You're the One for Me" but it's so wholeheartedly
wrong and thoroughly obsessed with things I marginally understand that it became challenging and therefore worth exploring some.
Edge is essentially a crush artist and she loves cute boys
and kittens. The subject matter is innocuous enough but Edge's impressive no-nonsense
execution and careful color choices are coupled with her studied obsession with
cuteness, all made palatable by Takashi Murakmi's importation of
kawaii
or cute culture into contemporary art. If you are into cute boys and kittens
then this is heaven. The kittens in particular make me very uneasy and they
have a strong recent history in contemporary art if you consider
Fischli
and Weiss or
Bruce
Nauman's cat in the studio. The difference here is instead of being disarming
these are images of obsession and designed to provoke a specific fetished reaction
rather than an open ended opportunity for confusion.
a few of Edge's boys
Judging by this work Edge is capable of summoning crushes and obsessions to paper in a way reminicent to how some 11 year old girls develop truly scary fixations. It takes me way back before
I could grow facial hair, I remember one girl who named her cat "Koot Kootie"

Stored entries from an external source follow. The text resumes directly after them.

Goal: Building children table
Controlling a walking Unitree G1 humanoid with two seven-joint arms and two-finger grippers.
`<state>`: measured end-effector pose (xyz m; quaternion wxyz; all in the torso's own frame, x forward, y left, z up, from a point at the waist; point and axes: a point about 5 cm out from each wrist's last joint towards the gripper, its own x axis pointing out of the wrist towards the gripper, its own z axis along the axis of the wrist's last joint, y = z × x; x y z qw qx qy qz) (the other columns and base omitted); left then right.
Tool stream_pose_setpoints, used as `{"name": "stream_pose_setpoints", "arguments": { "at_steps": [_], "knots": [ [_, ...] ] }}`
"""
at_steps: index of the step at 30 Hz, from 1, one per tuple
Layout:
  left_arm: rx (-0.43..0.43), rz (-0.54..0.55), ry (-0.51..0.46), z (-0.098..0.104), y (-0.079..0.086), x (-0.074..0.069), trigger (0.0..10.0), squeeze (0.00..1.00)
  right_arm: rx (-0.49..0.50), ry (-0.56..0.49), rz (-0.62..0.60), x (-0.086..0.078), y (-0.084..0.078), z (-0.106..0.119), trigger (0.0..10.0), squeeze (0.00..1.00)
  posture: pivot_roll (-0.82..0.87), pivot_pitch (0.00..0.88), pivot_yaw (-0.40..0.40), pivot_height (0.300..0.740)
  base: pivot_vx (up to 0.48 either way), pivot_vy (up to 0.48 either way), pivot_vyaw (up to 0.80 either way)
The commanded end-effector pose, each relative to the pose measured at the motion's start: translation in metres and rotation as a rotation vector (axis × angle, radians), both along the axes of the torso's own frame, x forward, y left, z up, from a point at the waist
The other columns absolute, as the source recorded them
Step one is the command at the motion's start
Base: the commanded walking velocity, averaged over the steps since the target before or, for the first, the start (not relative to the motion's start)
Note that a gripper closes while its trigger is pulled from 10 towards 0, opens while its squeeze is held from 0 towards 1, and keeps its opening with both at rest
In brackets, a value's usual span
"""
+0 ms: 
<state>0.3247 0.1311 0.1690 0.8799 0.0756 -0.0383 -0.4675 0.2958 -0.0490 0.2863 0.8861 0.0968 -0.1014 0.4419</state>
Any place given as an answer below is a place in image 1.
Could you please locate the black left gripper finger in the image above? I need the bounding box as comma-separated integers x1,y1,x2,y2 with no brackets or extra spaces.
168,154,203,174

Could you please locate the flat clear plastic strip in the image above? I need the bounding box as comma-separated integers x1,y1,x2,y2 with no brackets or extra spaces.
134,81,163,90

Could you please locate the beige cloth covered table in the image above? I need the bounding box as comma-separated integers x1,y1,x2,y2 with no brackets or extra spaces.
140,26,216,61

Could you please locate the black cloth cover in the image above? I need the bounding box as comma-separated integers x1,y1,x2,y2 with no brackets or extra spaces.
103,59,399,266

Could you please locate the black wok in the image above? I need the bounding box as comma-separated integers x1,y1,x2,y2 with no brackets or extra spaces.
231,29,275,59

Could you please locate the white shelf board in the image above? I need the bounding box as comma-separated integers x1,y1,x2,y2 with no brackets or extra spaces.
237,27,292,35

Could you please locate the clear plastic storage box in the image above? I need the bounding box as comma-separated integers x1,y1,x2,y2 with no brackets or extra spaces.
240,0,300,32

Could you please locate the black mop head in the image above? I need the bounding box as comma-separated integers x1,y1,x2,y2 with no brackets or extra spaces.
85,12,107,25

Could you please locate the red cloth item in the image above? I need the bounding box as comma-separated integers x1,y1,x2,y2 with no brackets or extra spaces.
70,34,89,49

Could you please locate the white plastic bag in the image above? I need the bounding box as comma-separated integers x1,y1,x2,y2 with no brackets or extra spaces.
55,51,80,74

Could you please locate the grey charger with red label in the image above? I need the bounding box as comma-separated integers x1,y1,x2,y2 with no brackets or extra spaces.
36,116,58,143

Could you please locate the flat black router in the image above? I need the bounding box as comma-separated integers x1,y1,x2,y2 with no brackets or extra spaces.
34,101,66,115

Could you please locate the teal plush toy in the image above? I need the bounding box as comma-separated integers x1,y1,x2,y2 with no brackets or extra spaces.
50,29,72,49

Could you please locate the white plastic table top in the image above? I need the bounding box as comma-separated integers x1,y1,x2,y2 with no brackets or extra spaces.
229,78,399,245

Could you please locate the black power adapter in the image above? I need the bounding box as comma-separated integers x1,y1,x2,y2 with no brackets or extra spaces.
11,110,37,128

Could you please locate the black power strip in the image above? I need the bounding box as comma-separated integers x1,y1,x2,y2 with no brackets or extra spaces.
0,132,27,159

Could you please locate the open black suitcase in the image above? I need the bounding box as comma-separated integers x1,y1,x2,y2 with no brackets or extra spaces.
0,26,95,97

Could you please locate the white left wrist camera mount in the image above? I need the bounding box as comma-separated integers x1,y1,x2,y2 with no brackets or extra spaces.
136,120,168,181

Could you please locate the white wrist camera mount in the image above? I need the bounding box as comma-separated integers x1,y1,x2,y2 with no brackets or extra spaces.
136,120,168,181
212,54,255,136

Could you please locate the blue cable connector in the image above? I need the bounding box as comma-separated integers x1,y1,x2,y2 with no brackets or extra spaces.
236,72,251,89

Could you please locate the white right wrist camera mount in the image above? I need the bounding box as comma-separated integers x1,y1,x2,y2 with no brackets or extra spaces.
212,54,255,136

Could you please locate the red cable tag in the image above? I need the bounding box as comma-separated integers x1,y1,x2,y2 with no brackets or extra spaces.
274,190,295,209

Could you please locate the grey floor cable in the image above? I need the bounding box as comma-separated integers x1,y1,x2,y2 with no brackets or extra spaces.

she specified the "k" spelling and had a whole musical number she'd
sing the cat. Her twin brother taped the song and played back to a few of us
before class one day. It scarred us all for life I think (she seemed genuinely
pleased we hated it so)
oh and that girl was obsessed with John Taylor
of Duran Duran too. I think Taylor's hair looked like "Kootie" actually.
Ice Princess
Beyond my personal reaction here, this show at Motel is one of the tightest most sustained solo shows I've seen in recent months. Yet, I feel manipulated into
actually worrying about this artist's psychological health as well as any kittens she might be taking care of. She's
even drawn Tom Welling of Smallville fame as a young kid (look I had a low-level stalker at age 12 and she annoyed me thoroughly eventhough the teachers thought it was cute). I also recognize Hayden
Christiansen too because he played Darth Vader in the recent but iffy Star Wars
prequels. Edge clearly knows how to push all the "innocent"
buttons and it's freaky because I'm certain these actors looked different than
this when they were younger. Which means this is all very effective and a bit
of a subjective time machine. Still, I can only guess as to why these grown but young men are drawn more often than not as idealized boys? Does the introduction of youthful innocence keep the guilty little crush more pure or somehow more of a naughty fantasy that cannot be consummated between artist and subject? This definitley isn't too pygmalion-esque because the monochrome and washy watercolors keep the objects of adoration decidedly unrealistic and aloof.
Actually, Edge does draw her boyfriend too so that theory doesn't quite work and I suspect it's a sort of passive agressive power thing (which makes this pretty funny stuff).
There is idealism at work here too, even with the kittens.
These new monochromatic watercolor kittens are much better than her early oil
paintings which seemed to be overworked, less obsessed and more ironic kitsch.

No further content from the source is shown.